Whether the `SetEnableFP16` is set successfully depends on the [CUDA computing power] of the current device (https://docs.nvidia.com/deeplearning/tensorrt/support-matrix/index.html#hardware-precision-matrix).

`SetPrecisionMode()` has two parameters to control Float16 inference, `SetPrecisionMode("preferred_fp16")` equals to `SetEnableFP16(true)`, vice versa.

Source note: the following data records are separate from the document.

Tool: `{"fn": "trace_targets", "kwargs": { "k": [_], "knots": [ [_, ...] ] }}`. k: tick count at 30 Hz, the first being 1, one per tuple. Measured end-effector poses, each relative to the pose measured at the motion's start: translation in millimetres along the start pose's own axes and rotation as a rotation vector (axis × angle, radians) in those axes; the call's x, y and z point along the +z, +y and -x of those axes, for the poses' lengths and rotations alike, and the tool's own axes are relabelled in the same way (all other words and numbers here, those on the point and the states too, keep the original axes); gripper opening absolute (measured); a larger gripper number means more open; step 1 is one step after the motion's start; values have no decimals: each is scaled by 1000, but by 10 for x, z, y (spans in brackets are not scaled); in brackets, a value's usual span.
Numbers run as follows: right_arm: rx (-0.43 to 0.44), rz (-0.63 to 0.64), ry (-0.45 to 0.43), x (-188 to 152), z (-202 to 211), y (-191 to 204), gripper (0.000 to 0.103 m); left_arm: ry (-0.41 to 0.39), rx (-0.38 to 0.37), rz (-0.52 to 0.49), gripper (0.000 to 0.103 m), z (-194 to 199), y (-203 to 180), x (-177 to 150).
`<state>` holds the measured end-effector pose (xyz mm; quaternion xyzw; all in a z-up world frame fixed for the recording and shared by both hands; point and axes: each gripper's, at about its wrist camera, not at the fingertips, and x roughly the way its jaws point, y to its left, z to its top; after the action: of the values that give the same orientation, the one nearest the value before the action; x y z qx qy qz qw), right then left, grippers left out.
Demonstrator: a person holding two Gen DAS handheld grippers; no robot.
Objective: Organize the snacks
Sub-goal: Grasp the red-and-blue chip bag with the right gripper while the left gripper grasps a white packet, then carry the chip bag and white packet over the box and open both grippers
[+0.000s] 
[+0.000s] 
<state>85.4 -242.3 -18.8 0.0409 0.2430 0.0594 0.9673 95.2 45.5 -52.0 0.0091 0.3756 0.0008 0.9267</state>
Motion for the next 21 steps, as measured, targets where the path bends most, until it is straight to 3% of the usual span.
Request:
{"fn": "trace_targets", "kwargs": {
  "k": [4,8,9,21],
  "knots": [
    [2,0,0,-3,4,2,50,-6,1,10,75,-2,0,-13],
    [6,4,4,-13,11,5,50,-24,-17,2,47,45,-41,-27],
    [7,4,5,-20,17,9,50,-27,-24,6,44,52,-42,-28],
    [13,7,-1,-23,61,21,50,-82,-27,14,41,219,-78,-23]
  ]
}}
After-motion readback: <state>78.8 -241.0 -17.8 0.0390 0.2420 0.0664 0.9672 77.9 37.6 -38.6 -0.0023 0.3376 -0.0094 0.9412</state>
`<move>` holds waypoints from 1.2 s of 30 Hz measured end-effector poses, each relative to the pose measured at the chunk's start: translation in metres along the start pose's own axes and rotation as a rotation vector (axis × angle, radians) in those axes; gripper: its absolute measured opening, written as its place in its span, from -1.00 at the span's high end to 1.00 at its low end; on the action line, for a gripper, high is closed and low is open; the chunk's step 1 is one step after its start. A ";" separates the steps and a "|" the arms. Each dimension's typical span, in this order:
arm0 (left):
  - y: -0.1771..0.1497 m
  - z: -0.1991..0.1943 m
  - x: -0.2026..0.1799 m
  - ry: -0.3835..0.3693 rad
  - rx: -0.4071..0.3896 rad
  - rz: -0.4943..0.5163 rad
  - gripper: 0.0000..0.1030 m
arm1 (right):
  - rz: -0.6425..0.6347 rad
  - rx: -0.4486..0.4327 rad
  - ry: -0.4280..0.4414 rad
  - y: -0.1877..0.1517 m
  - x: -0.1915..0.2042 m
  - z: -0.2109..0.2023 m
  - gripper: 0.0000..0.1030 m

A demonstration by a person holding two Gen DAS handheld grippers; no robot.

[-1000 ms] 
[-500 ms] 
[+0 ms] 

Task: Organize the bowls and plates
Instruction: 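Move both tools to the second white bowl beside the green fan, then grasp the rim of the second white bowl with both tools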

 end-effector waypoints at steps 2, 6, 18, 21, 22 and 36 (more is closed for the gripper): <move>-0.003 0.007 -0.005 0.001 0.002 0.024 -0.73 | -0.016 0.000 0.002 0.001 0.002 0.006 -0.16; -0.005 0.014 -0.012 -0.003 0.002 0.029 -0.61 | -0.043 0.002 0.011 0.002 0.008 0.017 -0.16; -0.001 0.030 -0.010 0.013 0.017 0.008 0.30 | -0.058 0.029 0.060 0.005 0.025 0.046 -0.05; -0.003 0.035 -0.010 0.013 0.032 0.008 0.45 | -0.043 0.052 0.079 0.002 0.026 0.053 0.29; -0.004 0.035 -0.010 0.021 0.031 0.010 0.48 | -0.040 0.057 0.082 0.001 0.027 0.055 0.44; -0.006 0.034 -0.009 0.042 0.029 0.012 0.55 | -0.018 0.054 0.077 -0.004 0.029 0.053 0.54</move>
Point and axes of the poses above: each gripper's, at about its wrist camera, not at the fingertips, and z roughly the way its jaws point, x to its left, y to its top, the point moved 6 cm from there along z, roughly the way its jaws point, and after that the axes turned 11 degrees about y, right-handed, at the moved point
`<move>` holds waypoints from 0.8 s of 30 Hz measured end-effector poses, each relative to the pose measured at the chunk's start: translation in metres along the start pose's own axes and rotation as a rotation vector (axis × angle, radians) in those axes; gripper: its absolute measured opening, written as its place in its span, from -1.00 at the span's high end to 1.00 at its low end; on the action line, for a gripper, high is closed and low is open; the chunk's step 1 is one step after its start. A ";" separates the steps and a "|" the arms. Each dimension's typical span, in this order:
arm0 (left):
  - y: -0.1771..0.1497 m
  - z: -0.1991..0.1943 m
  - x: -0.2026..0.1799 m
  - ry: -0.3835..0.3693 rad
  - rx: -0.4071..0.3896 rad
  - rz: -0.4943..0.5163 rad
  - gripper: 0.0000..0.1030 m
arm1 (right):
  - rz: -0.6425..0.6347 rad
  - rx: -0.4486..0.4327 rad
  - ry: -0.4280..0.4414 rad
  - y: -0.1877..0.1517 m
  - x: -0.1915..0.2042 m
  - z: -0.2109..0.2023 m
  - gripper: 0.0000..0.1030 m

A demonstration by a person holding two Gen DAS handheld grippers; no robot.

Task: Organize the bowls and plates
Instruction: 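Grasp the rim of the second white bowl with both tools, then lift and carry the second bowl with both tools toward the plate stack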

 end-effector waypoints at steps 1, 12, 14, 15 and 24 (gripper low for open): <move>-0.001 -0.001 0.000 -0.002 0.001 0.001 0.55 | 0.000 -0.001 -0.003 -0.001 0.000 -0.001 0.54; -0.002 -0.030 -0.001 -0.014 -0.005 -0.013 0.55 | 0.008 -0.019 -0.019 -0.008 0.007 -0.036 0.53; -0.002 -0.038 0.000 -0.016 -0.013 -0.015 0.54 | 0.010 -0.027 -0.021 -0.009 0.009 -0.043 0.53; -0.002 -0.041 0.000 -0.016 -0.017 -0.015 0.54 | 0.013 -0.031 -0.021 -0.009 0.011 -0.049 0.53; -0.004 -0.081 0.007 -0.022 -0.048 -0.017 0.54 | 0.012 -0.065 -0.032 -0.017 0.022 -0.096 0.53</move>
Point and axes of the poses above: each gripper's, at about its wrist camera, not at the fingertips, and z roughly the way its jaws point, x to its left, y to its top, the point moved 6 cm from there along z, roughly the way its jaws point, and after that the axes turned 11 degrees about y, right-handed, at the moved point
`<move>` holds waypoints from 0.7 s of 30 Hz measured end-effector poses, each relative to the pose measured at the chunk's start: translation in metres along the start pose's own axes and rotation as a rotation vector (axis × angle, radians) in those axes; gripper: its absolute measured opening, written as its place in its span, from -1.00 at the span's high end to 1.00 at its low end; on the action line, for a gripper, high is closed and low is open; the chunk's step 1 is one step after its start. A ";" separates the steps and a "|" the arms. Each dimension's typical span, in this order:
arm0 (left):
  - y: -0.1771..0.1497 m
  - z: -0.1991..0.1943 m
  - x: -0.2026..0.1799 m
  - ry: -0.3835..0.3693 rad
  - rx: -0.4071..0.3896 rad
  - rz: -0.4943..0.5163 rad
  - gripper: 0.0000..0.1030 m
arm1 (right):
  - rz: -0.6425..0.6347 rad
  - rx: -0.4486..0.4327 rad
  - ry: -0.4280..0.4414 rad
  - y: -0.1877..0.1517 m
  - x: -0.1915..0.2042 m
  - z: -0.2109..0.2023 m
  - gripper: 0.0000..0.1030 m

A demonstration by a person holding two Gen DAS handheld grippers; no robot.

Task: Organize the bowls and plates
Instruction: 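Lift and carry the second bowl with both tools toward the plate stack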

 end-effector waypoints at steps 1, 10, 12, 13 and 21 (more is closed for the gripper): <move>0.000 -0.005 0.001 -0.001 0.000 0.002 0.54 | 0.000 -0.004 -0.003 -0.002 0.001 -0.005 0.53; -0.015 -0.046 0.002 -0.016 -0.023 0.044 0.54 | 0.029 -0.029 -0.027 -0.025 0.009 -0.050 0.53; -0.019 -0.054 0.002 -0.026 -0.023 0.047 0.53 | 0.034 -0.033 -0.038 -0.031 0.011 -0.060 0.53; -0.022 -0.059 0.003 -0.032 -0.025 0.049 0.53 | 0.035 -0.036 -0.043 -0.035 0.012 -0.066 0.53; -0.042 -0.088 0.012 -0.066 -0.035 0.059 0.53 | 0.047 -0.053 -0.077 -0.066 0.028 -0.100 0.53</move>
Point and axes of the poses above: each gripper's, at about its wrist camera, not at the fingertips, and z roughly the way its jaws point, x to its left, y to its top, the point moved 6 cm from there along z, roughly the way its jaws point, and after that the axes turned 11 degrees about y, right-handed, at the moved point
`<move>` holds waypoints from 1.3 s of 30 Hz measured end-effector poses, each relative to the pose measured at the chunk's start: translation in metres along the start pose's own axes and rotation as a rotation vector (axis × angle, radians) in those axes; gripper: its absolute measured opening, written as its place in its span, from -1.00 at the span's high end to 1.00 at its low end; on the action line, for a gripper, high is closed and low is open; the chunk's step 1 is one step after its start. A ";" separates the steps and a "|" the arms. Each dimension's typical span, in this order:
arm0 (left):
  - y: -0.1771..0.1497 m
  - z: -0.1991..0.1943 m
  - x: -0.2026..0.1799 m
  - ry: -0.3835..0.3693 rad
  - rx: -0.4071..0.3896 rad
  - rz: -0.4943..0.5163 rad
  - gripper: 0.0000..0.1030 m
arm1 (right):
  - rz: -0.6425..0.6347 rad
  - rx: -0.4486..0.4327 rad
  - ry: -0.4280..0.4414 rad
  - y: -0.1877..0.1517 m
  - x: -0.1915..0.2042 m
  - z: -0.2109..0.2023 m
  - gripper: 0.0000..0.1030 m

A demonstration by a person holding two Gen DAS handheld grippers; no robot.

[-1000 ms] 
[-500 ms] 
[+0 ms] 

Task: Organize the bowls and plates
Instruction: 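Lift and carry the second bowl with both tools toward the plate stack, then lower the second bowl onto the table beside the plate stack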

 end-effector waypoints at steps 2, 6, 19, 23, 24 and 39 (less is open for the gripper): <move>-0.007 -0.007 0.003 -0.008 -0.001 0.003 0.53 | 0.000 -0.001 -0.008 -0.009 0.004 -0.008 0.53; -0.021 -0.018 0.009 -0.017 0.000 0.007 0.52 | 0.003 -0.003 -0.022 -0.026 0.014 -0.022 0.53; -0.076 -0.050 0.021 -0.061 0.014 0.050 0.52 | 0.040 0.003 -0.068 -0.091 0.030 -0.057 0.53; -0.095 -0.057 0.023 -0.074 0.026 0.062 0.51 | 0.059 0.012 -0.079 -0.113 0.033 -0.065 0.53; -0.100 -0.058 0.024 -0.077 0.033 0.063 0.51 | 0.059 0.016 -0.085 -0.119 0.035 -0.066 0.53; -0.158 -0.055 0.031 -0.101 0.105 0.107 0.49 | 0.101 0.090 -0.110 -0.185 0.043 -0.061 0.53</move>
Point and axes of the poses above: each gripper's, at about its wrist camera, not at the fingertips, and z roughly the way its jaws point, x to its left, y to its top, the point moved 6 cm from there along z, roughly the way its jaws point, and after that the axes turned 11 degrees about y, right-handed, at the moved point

| SetPrecisionMode() | SetEnableFP16() |
| ------------------ | --------------- |
| enforce_fp32       | false           |
| preferred_fp16     | true            |

### Configuring Using Ascend Backend

When the backend to be executed is Ascend (Ascend 310/310P/910 are currently supported), you need to set [AscendDeviceInfo](https://www.mindspore.cn/lite/api/en/r2.0/generate/classmindspore_AscendDeviceInfo.html#class-ascenddeviceinfo) as the inference backend. AscendDeviceInfo sets the device ID by `SetDeviceID`. Ascend enables Float16 precision by default, and the precision mode can be changed by `AscendDeviceInfo.SetPrecisionMode`.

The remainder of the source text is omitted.